Text Mining with R

See ttda and tm.

Text mining begins with feature extraction. Techniques include:

Using tm, here is a simple example. The crude dataset contains 20 news articles dealing with crude oil. The data type of the dataset is identified as a text document collection (TextDocCol). We can create our own text document collections using functions provided by the tm package which will read a collection of source documents from a specified directory, and process them into a TextDocCol.
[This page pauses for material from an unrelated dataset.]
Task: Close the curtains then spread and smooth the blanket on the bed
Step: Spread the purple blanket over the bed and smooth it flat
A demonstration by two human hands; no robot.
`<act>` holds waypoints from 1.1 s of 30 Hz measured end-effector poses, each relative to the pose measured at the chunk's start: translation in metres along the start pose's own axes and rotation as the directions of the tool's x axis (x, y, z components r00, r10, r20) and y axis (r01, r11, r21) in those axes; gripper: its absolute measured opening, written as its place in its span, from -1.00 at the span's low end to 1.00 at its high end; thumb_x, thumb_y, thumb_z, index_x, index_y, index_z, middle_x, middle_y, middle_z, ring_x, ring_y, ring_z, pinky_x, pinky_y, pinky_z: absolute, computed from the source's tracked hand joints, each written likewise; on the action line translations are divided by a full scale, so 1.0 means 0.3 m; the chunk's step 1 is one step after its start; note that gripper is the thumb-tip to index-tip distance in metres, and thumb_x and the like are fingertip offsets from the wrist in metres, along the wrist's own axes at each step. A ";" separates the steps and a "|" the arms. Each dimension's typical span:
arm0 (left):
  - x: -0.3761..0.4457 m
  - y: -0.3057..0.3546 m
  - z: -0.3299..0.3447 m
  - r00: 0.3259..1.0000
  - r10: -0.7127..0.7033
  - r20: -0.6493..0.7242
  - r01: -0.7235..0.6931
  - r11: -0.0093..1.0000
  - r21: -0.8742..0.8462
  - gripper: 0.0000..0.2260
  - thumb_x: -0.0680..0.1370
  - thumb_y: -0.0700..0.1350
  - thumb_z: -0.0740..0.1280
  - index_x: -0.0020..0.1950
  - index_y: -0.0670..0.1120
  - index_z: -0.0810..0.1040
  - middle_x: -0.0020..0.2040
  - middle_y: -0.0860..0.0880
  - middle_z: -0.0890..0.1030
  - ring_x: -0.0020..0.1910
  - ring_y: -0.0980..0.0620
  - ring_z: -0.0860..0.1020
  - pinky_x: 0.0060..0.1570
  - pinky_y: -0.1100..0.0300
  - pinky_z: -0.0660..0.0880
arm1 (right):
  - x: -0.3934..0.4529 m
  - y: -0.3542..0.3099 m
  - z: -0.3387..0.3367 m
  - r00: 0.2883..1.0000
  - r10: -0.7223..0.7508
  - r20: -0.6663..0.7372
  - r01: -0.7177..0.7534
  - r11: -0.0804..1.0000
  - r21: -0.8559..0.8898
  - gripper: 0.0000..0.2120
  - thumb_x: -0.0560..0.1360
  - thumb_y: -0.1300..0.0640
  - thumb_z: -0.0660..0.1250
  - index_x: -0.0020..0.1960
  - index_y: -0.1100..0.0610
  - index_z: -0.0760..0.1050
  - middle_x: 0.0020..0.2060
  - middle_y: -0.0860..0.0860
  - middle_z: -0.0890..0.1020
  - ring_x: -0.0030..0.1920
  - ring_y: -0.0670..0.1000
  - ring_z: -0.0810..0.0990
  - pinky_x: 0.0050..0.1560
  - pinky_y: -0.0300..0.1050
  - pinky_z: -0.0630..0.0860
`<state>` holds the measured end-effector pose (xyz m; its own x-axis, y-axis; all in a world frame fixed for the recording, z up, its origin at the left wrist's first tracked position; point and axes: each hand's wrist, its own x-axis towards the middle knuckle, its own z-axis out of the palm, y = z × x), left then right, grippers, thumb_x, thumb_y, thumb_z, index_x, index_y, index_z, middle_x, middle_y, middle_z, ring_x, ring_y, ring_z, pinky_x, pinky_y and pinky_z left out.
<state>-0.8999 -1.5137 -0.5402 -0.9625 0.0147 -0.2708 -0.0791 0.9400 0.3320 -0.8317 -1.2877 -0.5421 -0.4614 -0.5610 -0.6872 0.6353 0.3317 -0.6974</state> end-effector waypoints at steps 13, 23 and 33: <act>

We can then take the TextDocCol and using TermDocMatrix generate a weighted count of terms in the documents (remove the weight argument if you just want to use term counting).

The actual data is :

> library(tm)
> vignette("tm")
> data(crude)
> class(crude)
[1] "TextDocCol"
[1] "tm"
> crude
A text document collection with 20 text documents
> crude@.Data
[1] "Diamond Shamrock Corp said that \neffective [...]"

[1] "OPEC may be forced to meet before a \nscheduled [...]"


[1] "Argentine crude oil production was \ndown 10.8 pct [...]"

> tdm <- TermDocMatrix(crude, weighting = "tf-idf", stopwords = TRUE)
An object of class "TermDocMatrix"
Slot "Data":
20 x 859 sparse Matrix of class "dgCMatrix"
   [[ suppressing 859 column names 'barrel', 'brings', 'citing' ... ]]

127 2 2.321928 4.321928 2.736966 2 4.643856 4.321928 2.736966 
144 . .        .        2.736966 . .        .        .        


> tdm <- TermDocMatrix(crude, stopwords = TRUE)

> tdm
An object of class "TermDocMatrix"
Slot "Data":
20 x 859 sparse Matrix of class "dgCMatrix"
   [[ suppressing 859 column names 'barrel', 'brings', 'citing' ... ]]

127 2 1 1 1 1 2 1 1 2 2 1 2 2 1 1 1 1 1 1 1  5 2 2 3 1 2
144 . . . 1 . . . . . . . . . . . . . . 4 1 12 . 1 5 . .
191 1 1 . . 1 1 . . 2 . . . 1 1 . . 1 . . .  2 1 2 . . .
194 1 1 . . 1 1 . . 3 . . . 2 1 . 1 . . . .  1 1 2 . . .


To transform tdm into a simple matrix to save the word counts or to compute various measures, such as to calculate the Euclidian distance:

> x <- as.matrix(tdm@Data)
> write.csv(x, "crude_words.csv")
> dist(x, method = "euclidean")